* [PROBLEM]: Please give the listing again in its entirety, exactly as written.

* [AVAILABLE DATA]:
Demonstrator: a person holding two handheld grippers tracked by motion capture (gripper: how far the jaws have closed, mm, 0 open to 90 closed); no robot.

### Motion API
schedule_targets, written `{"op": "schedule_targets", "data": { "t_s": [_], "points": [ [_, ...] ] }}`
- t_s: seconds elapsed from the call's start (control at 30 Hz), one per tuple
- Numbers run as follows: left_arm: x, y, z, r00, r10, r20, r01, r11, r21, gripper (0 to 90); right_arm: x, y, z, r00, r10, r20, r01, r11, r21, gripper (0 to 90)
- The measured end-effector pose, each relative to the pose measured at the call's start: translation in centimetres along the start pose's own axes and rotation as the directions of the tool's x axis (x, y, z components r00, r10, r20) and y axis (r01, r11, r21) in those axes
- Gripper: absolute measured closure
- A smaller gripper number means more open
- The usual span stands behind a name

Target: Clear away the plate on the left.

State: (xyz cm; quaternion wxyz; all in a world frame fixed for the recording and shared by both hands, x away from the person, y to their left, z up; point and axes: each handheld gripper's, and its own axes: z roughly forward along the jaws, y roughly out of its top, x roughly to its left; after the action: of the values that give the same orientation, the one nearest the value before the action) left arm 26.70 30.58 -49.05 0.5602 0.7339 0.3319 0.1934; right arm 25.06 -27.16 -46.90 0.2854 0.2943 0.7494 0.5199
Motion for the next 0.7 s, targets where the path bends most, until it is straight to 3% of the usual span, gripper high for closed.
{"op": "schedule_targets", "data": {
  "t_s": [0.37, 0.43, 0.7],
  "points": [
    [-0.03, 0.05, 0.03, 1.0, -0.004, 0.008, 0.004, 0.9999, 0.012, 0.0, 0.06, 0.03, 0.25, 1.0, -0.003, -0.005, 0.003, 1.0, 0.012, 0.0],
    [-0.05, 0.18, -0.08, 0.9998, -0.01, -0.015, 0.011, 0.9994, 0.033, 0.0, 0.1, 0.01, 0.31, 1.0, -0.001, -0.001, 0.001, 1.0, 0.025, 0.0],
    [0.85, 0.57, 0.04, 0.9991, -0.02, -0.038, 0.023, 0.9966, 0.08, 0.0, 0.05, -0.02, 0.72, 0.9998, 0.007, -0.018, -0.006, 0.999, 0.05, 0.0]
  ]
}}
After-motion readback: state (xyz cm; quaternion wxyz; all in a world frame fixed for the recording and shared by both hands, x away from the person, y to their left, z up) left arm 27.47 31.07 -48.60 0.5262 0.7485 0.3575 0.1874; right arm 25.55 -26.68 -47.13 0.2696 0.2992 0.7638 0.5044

* [RESPONSE BELOW]:
Demonstrator: a person holding two handheld grippers tracked by motion capture (gripper: how far the jaws have closed, mm, 0 open to 90 closed); no robot.

### Motion API
schedule_targets, written `{"op": "schedule_targets", "data": { "t_s": [_], "points": [ [_, ...] ] }}`
- t_s: seconds elapsed from the call's start (control at 30 Hz), one per tuple
- Numbers run as follows: left_arm: x, y, z, r00, r10, r20, r01, r11, r21, gripper (0 to 90); right_arm: x, y, z, r00, r10, r20, r01, r11, r21, gripper (0 to 90)
- The measured end-effector pose, each relative to the pose measured at the call's start: translation in centimetres along the start pose's own axes and rotation as the directions of the tool's x axis (x, y, z components r00, r10, r20) and y axis (r01, r11, r21) in those axes
- Gripper: absolute measured closure
- A smaller gripper number means more open
- The usual span stands behind a name

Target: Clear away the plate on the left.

State: (xyz cm; quaternion wxyz; all in a world frame fixed for the recording and shared by both hands, x away from the person, y to their left, z up; point and axes: each handheld gripper's, and its own axes: z roughly forward along the jaws, y roughly out of its top, x roughly to its left; after the action: of the values that give the same orientation, the one nearest the value before the action) left arm 26.70 30.58 -49.05 0.5602 0.7339 0.3319 0.1934; right arm 25.06 -27.16 -46.90 0.2854 0.2943 0.7494 0.5199
Motion for the next 0.7 s, targets where the path bends most, until it is straight to 3% of the usual span, gripper high for closed.
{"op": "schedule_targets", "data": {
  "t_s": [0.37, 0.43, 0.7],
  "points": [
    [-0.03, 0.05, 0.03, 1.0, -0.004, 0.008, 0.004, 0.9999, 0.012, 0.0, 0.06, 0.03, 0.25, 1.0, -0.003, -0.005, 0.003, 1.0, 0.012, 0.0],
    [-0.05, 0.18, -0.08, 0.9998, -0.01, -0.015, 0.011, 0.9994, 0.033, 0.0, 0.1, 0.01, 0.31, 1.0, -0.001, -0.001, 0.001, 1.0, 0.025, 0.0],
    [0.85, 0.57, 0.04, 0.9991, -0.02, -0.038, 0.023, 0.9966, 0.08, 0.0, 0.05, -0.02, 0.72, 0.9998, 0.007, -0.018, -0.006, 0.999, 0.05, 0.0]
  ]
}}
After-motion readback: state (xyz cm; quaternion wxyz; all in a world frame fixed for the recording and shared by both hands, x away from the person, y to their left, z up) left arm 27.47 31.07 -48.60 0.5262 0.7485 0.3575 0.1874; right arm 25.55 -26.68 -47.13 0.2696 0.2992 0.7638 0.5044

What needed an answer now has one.